Serves 4-6 / Prep Time: / Total Time:
Prepare the ribs:
- Combine the chile powder, paprika, salt, cumin, garlic powder, and onion powder in a small sauté pan over medium heat. Cook until the spices are fragrant and begin to lightly smoke, about 2 minutes, stirring constantly. Remove from the heat and cool. Coat the ribs thoroughly with the spices and refrigerate for at least 2 hours or overnight.
- Preheat the oven to 300˚F. Pour the water and liquid smoke into a roasting pan. Place the ribs in the pan and cover with aluminum foil.
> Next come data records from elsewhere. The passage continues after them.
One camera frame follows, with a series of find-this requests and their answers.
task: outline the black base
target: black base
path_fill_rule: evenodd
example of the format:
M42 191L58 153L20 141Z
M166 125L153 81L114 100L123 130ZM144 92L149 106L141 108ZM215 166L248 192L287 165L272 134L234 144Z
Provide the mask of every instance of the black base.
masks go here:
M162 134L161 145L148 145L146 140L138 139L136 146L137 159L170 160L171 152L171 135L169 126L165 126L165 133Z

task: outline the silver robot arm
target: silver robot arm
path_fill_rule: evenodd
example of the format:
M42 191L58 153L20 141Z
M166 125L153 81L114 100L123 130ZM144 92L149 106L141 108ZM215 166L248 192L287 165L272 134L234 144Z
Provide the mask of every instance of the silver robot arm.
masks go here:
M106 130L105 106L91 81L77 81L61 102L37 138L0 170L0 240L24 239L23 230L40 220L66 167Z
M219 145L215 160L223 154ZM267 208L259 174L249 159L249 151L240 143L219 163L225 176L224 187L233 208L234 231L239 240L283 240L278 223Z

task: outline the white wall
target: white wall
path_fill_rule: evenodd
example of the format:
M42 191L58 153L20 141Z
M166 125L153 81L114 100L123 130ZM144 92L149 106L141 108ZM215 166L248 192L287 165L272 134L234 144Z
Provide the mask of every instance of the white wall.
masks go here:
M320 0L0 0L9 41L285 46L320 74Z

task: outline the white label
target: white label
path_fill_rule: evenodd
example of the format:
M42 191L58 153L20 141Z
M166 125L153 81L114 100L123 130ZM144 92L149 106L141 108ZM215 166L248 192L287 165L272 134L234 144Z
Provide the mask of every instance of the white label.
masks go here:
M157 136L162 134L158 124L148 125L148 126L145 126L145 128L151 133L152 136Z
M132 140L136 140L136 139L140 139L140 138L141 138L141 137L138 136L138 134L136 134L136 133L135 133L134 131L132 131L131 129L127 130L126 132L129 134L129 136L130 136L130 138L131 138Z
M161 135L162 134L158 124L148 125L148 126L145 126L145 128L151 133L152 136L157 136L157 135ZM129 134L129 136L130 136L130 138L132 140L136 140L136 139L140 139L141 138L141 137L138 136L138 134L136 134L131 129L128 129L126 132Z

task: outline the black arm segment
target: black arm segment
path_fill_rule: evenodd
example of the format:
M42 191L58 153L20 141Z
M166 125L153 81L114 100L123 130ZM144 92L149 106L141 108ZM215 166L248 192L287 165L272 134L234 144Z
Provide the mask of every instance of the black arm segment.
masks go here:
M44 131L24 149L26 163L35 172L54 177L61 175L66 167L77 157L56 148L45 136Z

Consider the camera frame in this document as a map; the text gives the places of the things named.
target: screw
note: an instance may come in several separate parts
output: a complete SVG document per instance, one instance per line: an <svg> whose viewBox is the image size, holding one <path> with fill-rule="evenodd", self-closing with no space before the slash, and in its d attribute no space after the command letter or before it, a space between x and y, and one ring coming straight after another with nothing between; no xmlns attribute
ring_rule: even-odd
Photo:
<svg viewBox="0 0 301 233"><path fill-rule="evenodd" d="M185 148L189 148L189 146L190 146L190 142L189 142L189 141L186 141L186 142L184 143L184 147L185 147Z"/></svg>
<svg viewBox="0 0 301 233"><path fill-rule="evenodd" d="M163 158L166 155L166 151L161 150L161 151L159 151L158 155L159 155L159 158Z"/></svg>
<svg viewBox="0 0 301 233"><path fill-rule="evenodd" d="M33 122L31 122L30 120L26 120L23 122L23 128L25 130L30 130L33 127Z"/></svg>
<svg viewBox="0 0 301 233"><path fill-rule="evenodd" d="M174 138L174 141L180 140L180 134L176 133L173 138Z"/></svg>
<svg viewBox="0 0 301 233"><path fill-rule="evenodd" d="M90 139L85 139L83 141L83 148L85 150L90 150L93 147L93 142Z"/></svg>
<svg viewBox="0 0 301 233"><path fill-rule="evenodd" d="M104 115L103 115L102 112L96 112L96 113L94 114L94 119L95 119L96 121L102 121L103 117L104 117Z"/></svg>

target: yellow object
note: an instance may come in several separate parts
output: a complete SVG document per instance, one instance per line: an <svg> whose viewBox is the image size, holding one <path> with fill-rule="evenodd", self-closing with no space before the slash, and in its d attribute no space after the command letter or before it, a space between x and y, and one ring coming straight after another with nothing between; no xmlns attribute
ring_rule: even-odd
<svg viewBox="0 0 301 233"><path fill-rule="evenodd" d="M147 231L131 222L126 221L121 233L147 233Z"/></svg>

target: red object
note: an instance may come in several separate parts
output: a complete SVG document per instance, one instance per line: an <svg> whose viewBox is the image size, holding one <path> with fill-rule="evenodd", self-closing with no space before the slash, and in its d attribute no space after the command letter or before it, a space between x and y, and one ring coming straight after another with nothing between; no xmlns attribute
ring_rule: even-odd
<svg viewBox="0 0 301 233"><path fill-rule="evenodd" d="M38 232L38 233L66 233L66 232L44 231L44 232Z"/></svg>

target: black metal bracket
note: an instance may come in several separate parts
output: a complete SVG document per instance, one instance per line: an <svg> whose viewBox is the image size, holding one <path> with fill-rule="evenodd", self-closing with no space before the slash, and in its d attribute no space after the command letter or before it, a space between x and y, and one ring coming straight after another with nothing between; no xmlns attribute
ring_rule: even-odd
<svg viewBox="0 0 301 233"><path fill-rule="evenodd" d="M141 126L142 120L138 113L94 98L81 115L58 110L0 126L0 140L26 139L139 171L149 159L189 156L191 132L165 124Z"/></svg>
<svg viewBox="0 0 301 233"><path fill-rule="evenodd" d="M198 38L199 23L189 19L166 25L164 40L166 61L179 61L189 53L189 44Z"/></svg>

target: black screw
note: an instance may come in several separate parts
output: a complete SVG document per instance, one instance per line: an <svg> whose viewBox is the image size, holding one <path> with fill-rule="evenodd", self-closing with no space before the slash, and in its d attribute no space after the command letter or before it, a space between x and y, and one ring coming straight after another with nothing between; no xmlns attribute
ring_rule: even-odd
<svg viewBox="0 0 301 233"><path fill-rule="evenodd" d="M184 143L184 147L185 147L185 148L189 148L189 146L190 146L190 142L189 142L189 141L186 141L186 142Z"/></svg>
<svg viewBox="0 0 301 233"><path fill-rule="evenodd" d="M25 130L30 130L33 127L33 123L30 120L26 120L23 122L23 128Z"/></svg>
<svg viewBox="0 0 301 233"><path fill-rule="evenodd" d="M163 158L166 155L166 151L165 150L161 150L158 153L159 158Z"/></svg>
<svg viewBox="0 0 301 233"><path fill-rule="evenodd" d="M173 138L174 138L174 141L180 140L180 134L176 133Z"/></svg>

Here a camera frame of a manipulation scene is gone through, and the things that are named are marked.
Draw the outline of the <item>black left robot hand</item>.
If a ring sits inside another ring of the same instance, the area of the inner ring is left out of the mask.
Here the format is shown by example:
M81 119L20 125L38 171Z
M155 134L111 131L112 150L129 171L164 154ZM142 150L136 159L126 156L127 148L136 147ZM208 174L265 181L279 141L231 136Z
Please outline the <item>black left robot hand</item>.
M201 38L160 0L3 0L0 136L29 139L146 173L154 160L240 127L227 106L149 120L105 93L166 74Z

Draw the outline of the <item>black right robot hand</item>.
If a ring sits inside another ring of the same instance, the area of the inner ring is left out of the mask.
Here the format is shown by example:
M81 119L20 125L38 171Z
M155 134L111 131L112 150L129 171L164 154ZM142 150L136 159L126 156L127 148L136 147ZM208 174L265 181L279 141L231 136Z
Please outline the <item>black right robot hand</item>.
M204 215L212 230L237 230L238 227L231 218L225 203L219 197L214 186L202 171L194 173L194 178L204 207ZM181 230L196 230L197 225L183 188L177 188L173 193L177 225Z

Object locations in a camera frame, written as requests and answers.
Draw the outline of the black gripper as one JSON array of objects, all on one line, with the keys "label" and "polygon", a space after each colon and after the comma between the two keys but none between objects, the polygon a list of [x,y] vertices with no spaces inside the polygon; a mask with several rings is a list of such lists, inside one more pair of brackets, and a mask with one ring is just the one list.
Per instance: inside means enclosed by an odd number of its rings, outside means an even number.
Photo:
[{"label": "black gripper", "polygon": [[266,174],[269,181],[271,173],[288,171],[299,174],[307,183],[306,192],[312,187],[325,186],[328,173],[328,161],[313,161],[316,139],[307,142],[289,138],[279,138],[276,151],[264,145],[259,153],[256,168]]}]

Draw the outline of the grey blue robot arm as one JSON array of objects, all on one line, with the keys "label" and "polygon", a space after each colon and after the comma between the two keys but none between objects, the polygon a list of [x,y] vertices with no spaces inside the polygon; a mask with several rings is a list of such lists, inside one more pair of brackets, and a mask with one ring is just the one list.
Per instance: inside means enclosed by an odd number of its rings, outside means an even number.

Bake in the oven for 1 to 2 hours. (If you like your ribs with a chew or bite to them, cook for 1 hour. If you like your ribs super tender so the bone pulls out clean, cook for 2 hours.)
Make the sauce:
- Prepare the sauce in advance, or while the ribs are cooking. Sauté the onions, garlic, and oil until the onions begin to turn brown, 5 to 7 minutes.
- Add the chile powder and cocoa powder and sauté for 1 minute. Add the remaining ingredients, bring to a boil and simmer for 1 hour. Transfer the sauce to a food processor and process until smooth. Taste for seasoning and add more salt if desired.
Finish the ribs:
- Brush the ribs with the BBQ sauce, place under a broiler (or on a grill) and broil until the sauce becomes sticky and caramelized on the ribs.
- Remove, cut the ribs, and serve with the remaining sauce.